Mais de duas mil pessoas estão presas no Uzbequistão por causa de crenças religiosas, o que é considerado um dos maiores grupos no mundo. Elas “são mantidas sob a acusação de ‘tentativa de subversão à ordem constitucional’, possessão ou distribuição de literaturas proibidas ou pertencimento a grupos proibidos”, de acordo com relatório da Comissão para a Liberdade Religiosa Internacional dos Estados Unidos.
As acusações vagas restringem a liberdade de religião, consciência e expressão, segundo a comissão. O país também viola a própria Constituição e diversos tratados de direitos humanos internacionais assinados pelo Uzbequistão. Ao se tornar líder do país, em 2016, o presidente Shavkat Mirziyoev soltou ou perdoou mais da metade dos prisioneiros religiosos presos sob o mandato do predecessor, o presidente Islam Karimov.
A maioria dos aprisionados durante o governo de Karimov eram muçulmanos independentes ou considerados opositores do regime. Apesar de poucos cristãos serem presos durante o período, “centenas foram sujeitos a invasões e multas administrativas”, diz o relatório.
Muitos prisioneiros e longas sentenças
O Uzbequistão ainda hoje tem mais prisioneiros religiosos do que os mantidos em todos os estados soviéticos juntos. Atualmente, muitos estão presos por mais de 20 anos, o que “torna alguns possuidores de sentenças relacionadas à religião mais longas registradas no mundo”, afirma o relatório.
Mirziyoev assumiu o cargo como um “reformador”, mas uma lei religiosa em vigor desde 2021 mantém a maioria das antigas regulamentações, incluindo o envio ao Estado de requerimento para permissão de atividades religiosas e a proibição de compartilhar a fé com outros. O governo atual também tem pressionado jornalistas e feito restrições em mídias sociais e sites de troca de mensagens.
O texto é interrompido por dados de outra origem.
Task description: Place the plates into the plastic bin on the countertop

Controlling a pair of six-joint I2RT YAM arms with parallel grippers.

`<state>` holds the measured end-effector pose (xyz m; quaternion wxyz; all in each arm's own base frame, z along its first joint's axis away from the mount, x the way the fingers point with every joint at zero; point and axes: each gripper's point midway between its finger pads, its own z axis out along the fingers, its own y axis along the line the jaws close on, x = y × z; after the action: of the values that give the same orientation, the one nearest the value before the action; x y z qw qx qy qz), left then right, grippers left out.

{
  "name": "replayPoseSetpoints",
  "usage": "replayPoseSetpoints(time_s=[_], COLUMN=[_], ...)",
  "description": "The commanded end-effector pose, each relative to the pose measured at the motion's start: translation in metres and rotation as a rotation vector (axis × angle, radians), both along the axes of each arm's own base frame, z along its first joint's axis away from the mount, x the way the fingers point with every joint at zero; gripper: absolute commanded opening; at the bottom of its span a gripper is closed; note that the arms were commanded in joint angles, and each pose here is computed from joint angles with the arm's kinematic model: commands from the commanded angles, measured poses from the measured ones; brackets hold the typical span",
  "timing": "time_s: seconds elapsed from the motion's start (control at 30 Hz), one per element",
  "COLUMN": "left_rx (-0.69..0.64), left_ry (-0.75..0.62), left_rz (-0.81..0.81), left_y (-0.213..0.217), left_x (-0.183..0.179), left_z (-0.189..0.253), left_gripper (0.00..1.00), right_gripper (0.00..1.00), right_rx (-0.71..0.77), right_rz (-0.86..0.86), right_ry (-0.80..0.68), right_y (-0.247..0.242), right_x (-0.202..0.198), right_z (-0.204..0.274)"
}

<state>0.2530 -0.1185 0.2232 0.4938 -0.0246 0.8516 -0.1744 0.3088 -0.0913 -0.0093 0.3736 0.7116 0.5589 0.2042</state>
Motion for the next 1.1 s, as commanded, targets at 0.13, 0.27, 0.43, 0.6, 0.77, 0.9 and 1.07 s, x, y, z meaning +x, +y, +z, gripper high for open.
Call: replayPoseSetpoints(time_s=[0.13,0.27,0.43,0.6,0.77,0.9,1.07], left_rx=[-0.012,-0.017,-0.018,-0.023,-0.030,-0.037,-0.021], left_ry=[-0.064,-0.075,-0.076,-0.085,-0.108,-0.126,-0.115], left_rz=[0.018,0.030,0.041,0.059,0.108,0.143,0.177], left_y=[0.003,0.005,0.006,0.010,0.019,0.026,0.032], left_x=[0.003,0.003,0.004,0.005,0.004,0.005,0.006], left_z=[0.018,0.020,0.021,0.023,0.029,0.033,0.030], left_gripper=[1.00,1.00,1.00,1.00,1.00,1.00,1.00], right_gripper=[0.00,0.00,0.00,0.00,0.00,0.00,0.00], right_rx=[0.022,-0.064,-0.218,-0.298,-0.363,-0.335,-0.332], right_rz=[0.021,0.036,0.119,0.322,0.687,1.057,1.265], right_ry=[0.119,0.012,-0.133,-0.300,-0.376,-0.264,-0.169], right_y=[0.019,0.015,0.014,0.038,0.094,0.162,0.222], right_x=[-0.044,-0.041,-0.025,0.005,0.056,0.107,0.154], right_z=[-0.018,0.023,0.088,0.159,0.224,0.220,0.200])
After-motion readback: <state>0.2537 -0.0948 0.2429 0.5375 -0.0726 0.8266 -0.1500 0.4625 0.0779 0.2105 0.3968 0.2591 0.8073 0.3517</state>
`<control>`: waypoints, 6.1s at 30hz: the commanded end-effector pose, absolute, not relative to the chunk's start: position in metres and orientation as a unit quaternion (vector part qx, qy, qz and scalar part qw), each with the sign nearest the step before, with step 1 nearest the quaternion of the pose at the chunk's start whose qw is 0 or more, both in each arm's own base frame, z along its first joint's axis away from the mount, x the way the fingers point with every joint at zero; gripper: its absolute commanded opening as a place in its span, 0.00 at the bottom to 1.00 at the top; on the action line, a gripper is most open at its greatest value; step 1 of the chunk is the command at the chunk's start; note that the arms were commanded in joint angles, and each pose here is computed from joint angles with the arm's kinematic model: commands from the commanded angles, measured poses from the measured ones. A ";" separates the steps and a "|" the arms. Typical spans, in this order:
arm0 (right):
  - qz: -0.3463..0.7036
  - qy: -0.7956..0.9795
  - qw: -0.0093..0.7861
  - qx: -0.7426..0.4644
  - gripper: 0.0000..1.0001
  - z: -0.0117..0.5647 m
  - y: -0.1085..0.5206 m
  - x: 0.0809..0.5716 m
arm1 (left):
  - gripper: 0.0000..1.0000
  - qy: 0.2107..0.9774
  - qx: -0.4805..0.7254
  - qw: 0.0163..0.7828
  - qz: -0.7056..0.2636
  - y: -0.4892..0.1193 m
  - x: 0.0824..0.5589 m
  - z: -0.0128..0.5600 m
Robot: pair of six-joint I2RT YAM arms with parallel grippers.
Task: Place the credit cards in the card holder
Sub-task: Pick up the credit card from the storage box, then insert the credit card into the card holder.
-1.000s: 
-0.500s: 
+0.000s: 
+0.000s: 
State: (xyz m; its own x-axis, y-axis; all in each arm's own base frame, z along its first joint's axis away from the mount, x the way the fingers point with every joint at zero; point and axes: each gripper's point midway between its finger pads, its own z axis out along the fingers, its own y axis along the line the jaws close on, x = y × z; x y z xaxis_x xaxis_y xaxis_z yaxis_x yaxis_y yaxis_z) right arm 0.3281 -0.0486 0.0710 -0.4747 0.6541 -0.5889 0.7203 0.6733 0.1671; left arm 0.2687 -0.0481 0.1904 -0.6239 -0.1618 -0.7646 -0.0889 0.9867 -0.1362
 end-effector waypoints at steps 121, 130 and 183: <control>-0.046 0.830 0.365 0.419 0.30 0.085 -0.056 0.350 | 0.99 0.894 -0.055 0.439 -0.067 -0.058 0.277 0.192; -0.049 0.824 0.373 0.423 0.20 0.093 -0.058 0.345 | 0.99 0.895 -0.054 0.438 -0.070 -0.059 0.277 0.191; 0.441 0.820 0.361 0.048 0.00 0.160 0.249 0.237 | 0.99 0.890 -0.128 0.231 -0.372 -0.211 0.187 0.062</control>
No início de novembro, a comissão norte-americana recomendou que o Uzbequistão permaneça na Lista de Observação Especial dos países que “se envolvem ou toleram violações severas à liberdade religiosa”. A lista auxilia o governo norte-americano na tomada de decisões quanto ao avanço e promoção da liberdade religiosa internacional.